■ Exercise aim: Without leaving out a single line, restate the entries below exactly.

============================================================

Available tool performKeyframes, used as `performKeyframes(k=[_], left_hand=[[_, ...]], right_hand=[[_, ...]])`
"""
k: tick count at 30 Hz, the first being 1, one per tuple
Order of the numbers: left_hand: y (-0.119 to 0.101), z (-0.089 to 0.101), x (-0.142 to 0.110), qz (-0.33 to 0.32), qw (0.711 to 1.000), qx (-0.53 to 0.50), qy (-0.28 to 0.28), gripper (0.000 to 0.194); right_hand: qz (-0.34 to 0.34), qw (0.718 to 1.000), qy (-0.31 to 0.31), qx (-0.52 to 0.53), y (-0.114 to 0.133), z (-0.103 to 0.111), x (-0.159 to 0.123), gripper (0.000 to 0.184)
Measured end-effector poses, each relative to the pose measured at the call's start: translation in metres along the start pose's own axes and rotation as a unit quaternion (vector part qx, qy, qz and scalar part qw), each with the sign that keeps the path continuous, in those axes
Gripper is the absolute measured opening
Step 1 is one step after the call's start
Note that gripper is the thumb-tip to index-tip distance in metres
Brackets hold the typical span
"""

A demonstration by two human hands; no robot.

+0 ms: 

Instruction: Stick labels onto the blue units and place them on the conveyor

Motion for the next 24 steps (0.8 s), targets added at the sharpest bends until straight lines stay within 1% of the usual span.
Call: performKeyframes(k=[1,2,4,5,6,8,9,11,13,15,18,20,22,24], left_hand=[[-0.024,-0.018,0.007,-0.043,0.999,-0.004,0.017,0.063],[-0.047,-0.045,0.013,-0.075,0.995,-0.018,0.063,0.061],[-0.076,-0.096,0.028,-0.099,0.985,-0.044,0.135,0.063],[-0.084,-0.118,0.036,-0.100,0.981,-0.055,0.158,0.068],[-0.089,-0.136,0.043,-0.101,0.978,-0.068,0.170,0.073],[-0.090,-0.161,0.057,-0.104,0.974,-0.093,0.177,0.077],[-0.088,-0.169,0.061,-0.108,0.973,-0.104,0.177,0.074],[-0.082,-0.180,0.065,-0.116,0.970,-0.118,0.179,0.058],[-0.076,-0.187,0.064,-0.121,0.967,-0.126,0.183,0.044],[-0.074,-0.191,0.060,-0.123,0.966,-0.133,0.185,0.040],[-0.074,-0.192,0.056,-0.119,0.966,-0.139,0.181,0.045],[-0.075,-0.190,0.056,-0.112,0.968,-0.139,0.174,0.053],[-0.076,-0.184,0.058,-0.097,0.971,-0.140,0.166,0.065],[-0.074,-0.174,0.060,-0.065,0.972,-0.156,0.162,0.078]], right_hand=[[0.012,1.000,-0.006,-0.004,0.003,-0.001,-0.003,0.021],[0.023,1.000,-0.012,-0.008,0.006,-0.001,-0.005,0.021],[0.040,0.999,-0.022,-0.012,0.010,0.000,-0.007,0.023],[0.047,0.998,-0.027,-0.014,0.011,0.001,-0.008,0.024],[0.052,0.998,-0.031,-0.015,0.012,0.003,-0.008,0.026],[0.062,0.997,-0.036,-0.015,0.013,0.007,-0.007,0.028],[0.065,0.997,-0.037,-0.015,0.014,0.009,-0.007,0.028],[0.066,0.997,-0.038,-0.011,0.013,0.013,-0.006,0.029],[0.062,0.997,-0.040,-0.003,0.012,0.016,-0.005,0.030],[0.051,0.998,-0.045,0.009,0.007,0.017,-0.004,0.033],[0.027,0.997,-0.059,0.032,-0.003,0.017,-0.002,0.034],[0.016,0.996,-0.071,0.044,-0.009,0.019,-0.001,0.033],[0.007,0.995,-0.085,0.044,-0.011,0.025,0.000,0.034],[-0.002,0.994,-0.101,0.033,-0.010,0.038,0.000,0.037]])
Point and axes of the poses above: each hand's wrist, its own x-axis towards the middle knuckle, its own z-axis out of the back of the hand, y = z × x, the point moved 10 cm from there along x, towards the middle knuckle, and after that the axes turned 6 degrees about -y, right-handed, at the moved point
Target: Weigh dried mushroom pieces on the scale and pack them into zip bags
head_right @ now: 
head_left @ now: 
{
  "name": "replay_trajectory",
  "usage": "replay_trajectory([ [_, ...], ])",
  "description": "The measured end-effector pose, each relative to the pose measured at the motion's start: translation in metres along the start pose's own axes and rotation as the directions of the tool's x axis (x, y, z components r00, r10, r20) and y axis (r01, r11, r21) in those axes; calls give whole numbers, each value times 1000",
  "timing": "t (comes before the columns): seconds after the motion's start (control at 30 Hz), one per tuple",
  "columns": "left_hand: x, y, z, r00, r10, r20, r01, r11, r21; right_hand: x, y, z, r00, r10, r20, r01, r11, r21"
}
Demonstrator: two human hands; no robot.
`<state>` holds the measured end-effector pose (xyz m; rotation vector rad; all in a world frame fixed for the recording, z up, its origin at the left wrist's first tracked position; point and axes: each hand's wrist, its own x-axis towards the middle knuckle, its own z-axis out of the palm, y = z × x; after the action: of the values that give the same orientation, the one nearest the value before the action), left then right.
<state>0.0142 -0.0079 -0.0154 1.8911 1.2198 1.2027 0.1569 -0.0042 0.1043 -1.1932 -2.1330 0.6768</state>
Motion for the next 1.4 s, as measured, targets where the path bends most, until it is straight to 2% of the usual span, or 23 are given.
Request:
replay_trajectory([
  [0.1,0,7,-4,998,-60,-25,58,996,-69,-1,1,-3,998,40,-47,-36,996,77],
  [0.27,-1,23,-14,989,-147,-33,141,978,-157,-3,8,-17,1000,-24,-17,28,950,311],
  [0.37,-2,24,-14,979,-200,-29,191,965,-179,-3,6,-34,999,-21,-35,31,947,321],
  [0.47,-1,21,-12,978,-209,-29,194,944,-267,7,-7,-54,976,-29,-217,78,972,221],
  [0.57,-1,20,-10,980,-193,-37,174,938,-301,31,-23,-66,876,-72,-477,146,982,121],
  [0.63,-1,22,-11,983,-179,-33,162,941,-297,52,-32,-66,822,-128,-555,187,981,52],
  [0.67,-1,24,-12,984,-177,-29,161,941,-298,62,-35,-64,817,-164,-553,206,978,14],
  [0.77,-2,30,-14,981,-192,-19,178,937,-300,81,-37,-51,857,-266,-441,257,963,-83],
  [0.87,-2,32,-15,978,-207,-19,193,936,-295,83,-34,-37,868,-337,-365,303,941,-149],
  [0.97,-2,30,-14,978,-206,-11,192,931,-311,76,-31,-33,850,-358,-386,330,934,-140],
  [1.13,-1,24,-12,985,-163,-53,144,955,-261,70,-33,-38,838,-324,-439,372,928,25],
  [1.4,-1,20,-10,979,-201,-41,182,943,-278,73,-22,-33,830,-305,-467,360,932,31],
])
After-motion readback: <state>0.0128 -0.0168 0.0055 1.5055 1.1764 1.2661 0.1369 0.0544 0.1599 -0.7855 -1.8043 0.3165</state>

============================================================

■ Output below:
Available tool performKeyframes, used as `performKeyframes(k=[_], left_hand=[[_, ...]], right_hand=[[_, ...]])`
"""
k: tick count at 30 Hz, the first being 1, one per tuple
Order of the numbers: left_hand: y (-0.119 to 0.101), z (-0.089 to 0.101), x (-0.142 to 0.110), qz (-0.33 to 0.32), qw (0.711 to 1.000), qx (-0.53 to 0.50), qy (-0.28 to 0.28), gripper (0.000 to 0.194); right_hand: qz (-0.34 to 0.34), qw (0.718 to 1.000), qy (-0.31 to 0.31), qx (-0.52 to 0.53), y (-0.114 to 0.133), z (-0.103 to 0.111), x (-0.159 to 0.123), gripper (0.000 to 0.184)
Measured end-effector poses, each relative to the pose measured at the call's start: translation in metres along the start pose's own axes and rotation as a unit quaternion (vector part qx, qy, qz and scalar part qw), each with the sign that keeps the path continuous, in those axes
Gripper is the absolute measured opening
Step 1 is one step after the call's start
Note that gripper is the thumb-tip to index-tip distance in metres
Brackets hold the typical span
"""

A demonstration by two human hands; no robot.

+0 ms: 

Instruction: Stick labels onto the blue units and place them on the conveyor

Motion for the next 24 steps (0.8 s), targets added at the sharpest bends until straight lines stay within 1% of the usual span.
Call: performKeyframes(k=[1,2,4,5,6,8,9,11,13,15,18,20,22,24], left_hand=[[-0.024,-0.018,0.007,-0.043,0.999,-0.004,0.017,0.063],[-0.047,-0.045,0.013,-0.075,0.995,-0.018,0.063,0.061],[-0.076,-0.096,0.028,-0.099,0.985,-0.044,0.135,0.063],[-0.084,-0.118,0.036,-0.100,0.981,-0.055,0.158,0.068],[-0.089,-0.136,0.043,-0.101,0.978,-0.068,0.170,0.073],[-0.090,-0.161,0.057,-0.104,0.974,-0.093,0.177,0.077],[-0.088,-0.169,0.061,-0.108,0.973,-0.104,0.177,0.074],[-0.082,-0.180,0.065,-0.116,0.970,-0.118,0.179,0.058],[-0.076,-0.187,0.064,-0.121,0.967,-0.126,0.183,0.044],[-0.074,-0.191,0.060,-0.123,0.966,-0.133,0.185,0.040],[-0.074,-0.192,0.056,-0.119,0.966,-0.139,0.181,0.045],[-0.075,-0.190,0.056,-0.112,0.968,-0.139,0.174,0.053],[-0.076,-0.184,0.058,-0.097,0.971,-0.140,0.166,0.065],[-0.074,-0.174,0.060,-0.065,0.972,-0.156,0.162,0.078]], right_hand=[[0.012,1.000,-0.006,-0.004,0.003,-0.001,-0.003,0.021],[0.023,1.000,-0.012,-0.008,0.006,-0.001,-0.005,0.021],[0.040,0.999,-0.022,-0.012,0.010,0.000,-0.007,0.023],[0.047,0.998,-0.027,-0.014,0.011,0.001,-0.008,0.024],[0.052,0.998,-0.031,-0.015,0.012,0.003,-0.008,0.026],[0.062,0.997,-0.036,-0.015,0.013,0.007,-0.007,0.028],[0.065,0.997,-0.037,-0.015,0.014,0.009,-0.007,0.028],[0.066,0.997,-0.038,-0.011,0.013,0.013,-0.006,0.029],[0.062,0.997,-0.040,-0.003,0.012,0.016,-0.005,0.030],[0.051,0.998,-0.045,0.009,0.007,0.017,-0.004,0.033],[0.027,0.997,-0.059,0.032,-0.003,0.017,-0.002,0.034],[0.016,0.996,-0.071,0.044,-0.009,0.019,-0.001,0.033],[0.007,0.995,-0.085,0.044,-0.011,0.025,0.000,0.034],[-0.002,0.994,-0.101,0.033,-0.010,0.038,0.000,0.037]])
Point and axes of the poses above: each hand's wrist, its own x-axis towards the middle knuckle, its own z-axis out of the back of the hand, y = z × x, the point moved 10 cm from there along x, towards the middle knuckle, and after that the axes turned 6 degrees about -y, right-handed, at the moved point
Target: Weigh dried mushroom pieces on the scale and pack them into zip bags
head_right @ now: 
head_left @ now: 
{
  "name": "replay_trajectory",
  "usage": "replay_trajectory([ [_, ...], ])",
  "description": "The measured end-effector pose, each relative to the pose measured at the motion's start: translation in metres along the start pose's own axes and rotation as the directions of the tool's x axis (x, y, z components r00, r10, r20) and y axis (r01, r11, r21) in those axes; calls give whole numbers, each value times 1000",
  "timing": "t (comes before the columns): seconds after the motion's start (control at 30 Hz), one per tuple",
  "columns": "left_hand: x, y, z, r00, r10, r20, r01, r11, r21; right_hand: x, y, z, r00, r10, r20, r01, r11, r21"
}
Demonstrator: two human hands; no robot.
`<state>` holds the measured end-effector pose (xyz m; rotation vector rad; all in a world frame fixed for the recording, z up, its origin at the left wrist's first tracked position; point and axes: each hand's wrist, its own x-axis towards the middle knuckle, its own z-axis out of the palm, y = z × x; after the action: of the values that give the same orientation, the one nearest the value before the action), left then right.
<state>0.0142 -0.0079 -0.0154 1.8911 1.2198 1.2027 0.1569 -0.0042 0.1043 -1.1932 -2.1330 0.6768</state>
Motion for the next 1.4 s, as measured, targets where the path bends most, until it is straight to 2% of the usual span, or 23 are given.
Request:
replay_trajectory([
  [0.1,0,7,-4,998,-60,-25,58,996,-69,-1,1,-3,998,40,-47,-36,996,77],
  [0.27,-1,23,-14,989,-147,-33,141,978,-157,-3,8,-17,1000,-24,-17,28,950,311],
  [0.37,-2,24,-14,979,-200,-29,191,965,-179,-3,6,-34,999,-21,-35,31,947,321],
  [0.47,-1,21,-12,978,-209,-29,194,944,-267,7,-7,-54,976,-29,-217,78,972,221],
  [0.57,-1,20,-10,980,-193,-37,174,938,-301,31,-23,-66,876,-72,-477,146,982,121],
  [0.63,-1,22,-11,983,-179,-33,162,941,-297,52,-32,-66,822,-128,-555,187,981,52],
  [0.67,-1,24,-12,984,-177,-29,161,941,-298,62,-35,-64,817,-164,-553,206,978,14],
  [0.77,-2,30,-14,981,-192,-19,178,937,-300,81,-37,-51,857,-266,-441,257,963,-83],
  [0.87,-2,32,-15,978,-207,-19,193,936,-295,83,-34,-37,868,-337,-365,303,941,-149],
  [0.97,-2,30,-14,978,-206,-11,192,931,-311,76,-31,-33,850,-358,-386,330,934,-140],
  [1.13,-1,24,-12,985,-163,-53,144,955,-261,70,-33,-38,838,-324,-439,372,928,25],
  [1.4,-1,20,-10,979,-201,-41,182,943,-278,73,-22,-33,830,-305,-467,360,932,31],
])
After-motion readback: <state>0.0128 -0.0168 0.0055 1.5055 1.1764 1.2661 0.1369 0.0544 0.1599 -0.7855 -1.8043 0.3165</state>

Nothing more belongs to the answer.